CUANDO a mediados de los ochenta Gorbachov puso en marcha la perestroika, le pregunté a una amiga polaca, ya entonces afincada en Tenerife, qué le parecían esas reformas en la inamovible Unión Soviética. "Es como si hace setenta años a un hombre le hubieran quitado su burrito", respondió. "Durante este tiempo ha tenido que ir caminando a todas partes porque no tenía otro medio de transporte. Ahora, setenta años después de la revolución, cuando ya en todo el mundo menos en Rusia y en los países comunistas la gente se mueve en coches cómodos, le devuelven el burrito y encima le dicen que son muy buenos porque le han restituido lo que ya tenía".
Pese a los veinte años transcurridos desde que mantuvimos esta conversación, la descripción que hizo Eva -así se llama una de las mujeres más inteligentes que he conocido- del proceso que acabó con la Unión Soviética me sigue pareciendo cabal para explicar, con cuatro escuetas palabras, la mayor falacia social desde que el hombre empezó a correr sobre este planeta. El cinismo, en definitiva, de mostrar no sólo como algo bueno, sino incluso como un hecho excepcional para el avance de la humanidad, la sustitución de un régimen déspota y deleznable -el de los zares- por un sistema que en siete décadas acabó con la vida de muchos más rusos que Nicolás II y varios de sus antecesores. Que tampoco se quedaron cortos a la hora de enviar opositores al cadalso.

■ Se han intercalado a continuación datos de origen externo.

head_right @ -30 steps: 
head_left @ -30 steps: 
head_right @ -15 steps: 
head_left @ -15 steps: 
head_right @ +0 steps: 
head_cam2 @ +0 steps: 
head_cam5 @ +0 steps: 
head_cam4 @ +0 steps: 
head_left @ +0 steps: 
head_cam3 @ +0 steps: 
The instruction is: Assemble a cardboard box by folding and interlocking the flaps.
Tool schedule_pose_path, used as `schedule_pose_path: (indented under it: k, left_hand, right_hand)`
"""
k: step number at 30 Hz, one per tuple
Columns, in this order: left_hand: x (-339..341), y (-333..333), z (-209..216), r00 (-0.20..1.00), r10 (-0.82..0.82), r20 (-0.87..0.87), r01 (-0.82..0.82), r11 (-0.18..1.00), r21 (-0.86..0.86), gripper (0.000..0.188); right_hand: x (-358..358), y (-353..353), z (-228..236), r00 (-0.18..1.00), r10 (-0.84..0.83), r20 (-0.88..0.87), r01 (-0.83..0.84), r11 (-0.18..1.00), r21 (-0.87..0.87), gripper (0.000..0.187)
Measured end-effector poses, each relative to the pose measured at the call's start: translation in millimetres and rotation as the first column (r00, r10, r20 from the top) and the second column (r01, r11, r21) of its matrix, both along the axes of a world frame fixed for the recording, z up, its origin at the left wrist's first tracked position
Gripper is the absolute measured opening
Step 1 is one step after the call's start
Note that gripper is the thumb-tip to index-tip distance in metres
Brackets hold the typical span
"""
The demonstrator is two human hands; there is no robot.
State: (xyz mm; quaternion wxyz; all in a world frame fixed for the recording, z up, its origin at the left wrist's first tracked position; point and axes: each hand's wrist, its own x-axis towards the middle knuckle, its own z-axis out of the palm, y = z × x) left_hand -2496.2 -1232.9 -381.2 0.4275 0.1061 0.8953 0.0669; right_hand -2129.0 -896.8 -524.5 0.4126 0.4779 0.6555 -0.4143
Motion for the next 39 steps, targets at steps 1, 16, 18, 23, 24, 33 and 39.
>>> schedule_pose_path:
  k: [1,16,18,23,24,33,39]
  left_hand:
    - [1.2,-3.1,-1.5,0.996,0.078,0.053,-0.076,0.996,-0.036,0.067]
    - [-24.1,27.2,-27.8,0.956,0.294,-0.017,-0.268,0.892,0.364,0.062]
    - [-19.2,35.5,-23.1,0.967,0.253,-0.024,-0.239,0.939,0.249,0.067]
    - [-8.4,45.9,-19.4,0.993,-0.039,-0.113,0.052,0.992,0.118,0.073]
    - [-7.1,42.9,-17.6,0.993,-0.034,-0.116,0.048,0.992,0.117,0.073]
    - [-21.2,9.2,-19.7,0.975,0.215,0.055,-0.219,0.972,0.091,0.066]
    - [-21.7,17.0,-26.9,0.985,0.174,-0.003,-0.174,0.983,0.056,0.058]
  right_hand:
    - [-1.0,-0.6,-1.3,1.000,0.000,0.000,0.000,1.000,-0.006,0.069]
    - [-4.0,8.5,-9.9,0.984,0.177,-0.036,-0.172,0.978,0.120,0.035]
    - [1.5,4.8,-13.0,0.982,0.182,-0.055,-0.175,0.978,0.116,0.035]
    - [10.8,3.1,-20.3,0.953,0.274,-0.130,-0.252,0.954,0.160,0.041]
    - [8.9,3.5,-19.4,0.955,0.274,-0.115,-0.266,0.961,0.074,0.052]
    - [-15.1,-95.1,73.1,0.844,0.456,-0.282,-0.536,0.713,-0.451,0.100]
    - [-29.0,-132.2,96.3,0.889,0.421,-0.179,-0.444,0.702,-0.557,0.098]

Sobra decir que la URSS fue durante algunas de esas décadas el espejo donde se miraba la izquierda española y, en consecuencia, el paraíso del progreso social. Es decir, un sagrario ideológico que no se podía profanar. Función a la que también se incorporó Cuba a comienzos de los sesenta, cuando el hoy moribundo Fidel Castro trocó en marxista su inicialmente revolución verde. La Gran Antilla proporcionaba el encanto añadido de que no era necesario hablar ruso para moverse por ella, y encima no hacía frío. Motivo más que suficiente para que, aún en pleno franquismo, muchos progres cruzaran el Atlántico a la búsqueda de vertiginosas sensaciones. Conozco a tres tipos de La Orotava, uno de ellos bastante conocido, que programaron unas vacaciones por allá deseosos de vivir la experiencia única del comunismo auténtico. Los tuvieron un mes trabajando en la caña de azúcar. Volvieron echando pestes y no han regresado jamás. Ni siquiera como turistas. Creo que ya tampoco son marxistas.
No obstante, todavía quedan por estos alrededores algunos que se mantienen ideológicamente incorruptos. La mayor pena para casi todos ellos es perder la posibilidad, algo cada día más fehaciente, de no conocer en persona al dictador Castro. Sin duda para doblar la cabeza ante él como lo hizo en su día Manuel Hermoso; es decir, con el gesto grave y los talones juntos tras el oportuno taconazo.
Tras muchos años de un manto del silencio -ni siquiera el impudor de los progres puede disfrazar los crímenes del castrismo-, se regodean ahora los ideológicamente impolutos con el anuncio de incipientes pero prometedoras reformas en Cuba. Verbigracia, el hecho de que quizá pronto los cubanos puedan alojarse en hoteles reservados para los extranjeros. Más o menos como si a un tinerfeño, después de cincuenta años de boom turístico, por fin le permitieran entrar en un hotel del Puerto de la Cruz o de Playa de las Américas. Todo un logro, coincidirán ustedes conmigo, que deja en pañales el ejemplo del burrito.